Serb knez and militia commander

Marko Čarapić (Марко Чарапић, 1793–d. 1804) was a Serb village mayor (obor-knez) in Beli Potok in the Grocka nahiya (district) of the Belgrade Pashalik. He was among the conspirators in 1803 to overthrow the tyrannical Dahije. He was murdered during the Slaughter of the Knezes, while attending a wedding.

==Life==
Čarapić was born in the village of Beli Potok below the Avala mountain. His paternal family hailed from Kuči, from where it fled following several Turk attempts to kidnap one of their girls. His father was Jovan Čarapić, and he had a younger brother named Marinko, while his paternal cousins were Vasa Čarapić and Tanasije Čarapić. The Čarapić cousins were influential Serbs in the Belgrade Pashalik, thus, they were despised by the Dahije; according to epic poetry, Dahije leader Mehmed-aga Fočić longed to kill Marko and Vasa, as they acted like "they were pashas, and I a subaša", similarly to Fočić's view of obor-knez Stevan Palalija and others. Vasa had served in the Serbian Free Corps in the Austro-Turkish war. The Dahije had a Janissary innkeeper in Beli Potok who promised the Čarapić that he would protect them from Turks, if they protected him from Serbs. When the Dahije sent an armed band to the inn to ask for their whereabouts, the innkeeper said they all left for the Avala. When Marko, Vasa and Tanasije heard of the band in the village, they descended and shot at them.

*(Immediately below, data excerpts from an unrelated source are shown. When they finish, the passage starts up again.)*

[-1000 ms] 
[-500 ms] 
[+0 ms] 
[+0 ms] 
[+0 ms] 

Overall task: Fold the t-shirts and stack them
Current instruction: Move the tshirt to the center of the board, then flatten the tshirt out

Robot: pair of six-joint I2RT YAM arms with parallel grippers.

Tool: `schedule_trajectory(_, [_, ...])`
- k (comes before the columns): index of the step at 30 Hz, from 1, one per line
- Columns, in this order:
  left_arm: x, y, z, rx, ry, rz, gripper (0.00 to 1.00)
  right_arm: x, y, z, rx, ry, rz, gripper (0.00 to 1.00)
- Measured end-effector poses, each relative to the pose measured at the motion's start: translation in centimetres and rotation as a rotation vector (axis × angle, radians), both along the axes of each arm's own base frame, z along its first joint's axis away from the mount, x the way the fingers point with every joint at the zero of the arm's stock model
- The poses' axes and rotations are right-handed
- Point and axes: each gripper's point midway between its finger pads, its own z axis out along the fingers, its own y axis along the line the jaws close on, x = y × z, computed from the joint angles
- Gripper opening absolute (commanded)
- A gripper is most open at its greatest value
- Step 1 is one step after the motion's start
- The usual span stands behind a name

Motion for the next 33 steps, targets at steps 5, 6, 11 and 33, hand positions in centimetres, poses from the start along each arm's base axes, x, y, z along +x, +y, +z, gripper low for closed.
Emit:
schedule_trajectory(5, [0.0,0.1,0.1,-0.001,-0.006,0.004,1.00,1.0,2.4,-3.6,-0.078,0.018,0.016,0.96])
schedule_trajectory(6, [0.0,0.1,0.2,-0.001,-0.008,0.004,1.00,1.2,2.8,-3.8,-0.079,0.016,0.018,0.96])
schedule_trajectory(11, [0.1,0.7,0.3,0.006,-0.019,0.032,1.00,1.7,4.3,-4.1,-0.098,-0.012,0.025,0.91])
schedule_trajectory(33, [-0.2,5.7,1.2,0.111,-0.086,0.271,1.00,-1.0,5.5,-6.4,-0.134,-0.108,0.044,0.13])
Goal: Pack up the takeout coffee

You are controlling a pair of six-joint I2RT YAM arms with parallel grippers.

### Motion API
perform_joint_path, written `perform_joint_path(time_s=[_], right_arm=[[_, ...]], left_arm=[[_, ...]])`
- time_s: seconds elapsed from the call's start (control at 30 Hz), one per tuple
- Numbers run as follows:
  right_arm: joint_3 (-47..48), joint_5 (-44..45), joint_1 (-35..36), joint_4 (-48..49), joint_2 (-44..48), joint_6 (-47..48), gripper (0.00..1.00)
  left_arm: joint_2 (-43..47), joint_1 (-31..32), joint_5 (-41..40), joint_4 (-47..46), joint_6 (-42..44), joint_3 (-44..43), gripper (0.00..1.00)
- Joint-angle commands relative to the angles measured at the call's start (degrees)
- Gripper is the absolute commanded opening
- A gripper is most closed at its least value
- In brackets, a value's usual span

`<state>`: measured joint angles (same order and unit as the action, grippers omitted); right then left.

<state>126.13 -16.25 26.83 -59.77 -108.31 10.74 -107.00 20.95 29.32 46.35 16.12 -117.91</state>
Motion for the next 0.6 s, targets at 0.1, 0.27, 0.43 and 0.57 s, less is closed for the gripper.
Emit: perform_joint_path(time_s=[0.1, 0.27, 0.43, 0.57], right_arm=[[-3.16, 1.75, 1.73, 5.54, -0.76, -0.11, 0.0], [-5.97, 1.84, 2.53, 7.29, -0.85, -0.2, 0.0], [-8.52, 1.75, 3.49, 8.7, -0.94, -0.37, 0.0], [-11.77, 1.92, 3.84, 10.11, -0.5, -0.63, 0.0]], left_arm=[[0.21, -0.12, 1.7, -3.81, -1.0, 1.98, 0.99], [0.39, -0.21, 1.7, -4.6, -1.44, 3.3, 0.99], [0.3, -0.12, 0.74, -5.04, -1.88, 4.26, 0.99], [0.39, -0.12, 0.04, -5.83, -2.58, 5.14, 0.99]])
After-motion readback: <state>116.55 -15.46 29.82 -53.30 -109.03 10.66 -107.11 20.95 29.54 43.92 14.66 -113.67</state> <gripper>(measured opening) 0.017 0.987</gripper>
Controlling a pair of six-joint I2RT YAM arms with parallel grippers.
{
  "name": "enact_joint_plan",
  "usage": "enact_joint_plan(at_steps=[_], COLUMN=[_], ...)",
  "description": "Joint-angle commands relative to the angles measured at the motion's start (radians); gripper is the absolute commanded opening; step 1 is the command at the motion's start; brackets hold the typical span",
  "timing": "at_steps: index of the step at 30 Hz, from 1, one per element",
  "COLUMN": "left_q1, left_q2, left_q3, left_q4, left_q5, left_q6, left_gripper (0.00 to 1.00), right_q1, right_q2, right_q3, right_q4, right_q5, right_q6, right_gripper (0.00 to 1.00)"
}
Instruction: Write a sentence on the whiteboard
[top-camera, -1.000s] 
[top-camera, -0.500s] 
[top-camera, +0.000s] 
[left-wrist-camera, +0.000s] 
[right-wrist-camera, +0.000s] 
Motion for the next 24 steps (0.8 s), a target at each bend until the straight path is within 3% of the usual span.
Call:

In 1803 there were conspiracies to throw off the tyrannical rule of the Dahije (the renegade Janissary leadership). Learning of the conspiracies, the Dahije decided to kill Serb leaders in order to thwart a rebellion against them, force the Serbs into total submission, and continue ruling the pashalik. The Dahije leaders gave orders to their mütesellims and others, such as Dahije henchmen and innkeepers, to kill Serb leaders, but eventually the Dahije leaders themselves set out from Belgrade to carry out murders of selected people, thus, Mehmed-aga Fočić went for Valjevo and Šabac nahiyas, Kučuk-Alija went for Smederevo, Ćuprija and Jagodina nahiyas, Mula-Jusuf went to Belgrade and Grocka nahiyas, while Aganlija seems to have stayed in Belgrade. Čarapić was among the first victims, along with knezes Palalija and Stanoje Mihailović. A Turk band arrived at his house, asking of his whereabouts, his wife telling them that he attended a wedding in Kaluđerica as a kum. The band immediately set out for Kaluđerica, while Marko's wife went up the Avala and told his cousins Vasa and Tanasije about this. The band encircled the house Marko was in, with all guests fleeing the property. Entering the house on trust, the band berated him for wielding weapons (which he didn't have on him at the time, as they were hidden during the wedding), riding a noble horse, and selling swine to Austria, which the Dahije had prohibited, and told him they brought judgement. They attacked and decapitated him. Vasa and Tanasije arrived at the house and saw the body, hunted the band down and managed to kill some of them, and got hold of Marko's head which they took with the body to Beli Potok and buried at the local cemetery.

Among other Grocka nahiya notables killed were knez Palalija and militia buljubaša (captain) Janko Gagić. The Slaughter of the Knezes led to the First Serbian Uprising and the beginning of the Serbian Revolution.

Marko left three sons, Kosta, Gligorije and Jovan.

His cousins Vasa and Tanasije became generals in the uprising.